- _What you will do_: Reproduce the entries shown below only from the line with "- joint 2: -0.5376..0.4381" down to the line with "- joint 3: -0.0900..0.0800", keeping both end lines and copying each one exactly.

- _Records for the exercise_:
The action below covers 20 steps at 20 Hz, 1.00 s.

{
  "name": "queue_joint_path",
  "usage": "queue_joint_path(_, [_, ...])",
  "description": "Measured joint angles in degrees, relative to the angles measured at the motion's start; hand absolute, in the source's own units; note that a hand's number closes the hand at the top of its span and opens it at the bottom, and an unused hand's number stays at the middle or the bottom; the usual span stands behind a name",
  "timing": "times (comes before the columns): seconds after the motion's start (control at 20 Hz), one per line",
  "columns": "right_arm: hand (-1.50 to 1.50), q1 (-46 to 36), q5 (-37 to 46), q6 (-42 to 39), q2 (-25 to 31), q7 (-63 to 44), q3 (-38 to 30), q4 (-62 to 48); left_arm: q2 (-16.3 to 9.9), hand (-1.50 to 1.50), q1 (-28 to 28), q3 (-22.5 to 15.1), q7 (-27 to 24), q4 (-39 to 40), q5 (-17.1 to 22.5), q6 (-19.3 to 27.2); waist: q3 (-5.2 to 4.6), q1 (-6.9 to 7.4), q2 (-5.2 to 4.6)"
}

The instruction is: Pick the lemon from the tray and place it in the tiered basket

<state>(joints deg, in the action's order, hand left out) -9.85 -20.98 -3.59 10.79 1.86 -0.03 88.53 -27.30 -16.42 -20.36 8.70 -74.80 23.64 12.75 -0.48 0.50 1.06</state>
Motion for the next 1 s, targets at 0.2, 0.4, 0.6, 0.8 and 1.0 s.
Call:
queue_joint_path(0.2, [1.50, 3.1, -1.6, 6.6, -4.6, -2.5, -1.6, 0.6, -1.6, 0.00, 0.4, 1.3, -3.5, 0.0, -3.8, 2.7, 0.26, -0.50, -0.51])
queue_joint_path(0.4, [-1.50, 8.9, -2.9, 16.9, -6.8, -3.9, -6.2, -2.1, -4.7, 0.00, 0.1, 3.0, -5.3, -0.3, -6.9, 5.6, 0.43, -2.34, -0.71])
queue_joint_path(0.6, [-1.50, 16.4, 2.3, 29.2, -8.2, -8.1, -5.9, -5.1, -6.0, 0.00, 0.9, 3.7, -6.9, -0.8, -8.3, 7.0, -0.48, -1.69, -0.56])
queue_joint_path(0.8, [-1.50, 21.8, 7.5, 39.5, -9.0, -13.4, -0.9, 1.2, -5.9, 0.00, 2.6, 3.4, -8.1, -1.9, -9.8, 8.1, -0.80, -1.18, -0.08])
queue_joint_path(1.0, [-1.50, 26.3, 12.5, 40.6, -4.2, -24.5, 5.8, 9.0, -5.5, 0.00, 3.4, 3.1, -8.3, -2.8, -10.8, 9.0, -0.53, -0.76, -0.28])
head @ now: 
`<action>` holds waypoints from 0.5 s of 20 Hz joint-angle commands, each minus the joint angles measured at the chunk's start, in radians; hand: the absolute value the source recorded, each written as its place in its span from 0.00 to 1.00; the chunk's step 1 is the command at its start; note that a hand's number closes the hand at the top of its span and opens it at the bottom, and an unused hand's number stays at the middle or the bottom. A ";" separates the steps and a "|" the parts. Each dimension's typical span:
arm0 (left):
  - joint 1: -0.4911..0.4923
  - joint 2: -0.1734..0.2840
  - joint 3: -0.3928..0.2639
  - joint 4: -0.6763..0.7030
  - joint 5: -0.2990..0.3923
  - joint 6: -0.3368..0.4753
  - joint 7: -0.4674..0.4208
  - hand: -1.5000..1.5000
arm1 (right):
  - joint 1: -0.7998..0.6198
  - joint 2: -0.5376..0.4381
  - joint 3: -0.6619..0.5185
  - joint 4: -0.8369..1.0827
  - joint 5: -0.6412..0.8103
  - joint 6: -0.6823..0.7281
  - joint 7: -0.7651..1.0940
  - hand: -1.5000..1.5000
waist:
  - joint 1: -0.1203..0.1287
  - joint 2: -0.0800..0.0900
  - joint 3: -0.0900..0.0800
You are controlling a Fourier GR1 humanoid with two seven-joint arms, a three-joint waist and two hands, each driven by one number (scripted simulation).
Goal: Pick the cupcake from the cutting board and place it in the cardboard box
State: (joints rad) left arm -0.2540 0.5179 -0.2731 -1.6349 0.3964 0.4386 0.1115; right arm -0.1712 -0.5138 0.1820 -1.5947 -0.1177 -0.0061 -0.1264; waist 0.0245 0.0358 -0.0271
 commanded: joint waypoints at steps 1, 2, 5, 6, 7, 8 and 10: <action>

- _Answer below_:
  - joint 2: -0.5376..0.4381
  - joint 3: -0.6619..0.5185
  - joint 4: -0.8369..1.0827
  - joint 5: -0.6412..0.8103
  - joint 6: -0.6823..0.7281
  - joint 7: -0.7651..1.0940
  - hand: -1.5000..1.5000
waist:
  - joint 1: -0.1203..0.1287
  - joint 2: -0.0800..0.0900
  - joint 3: -0.0900..0.0800

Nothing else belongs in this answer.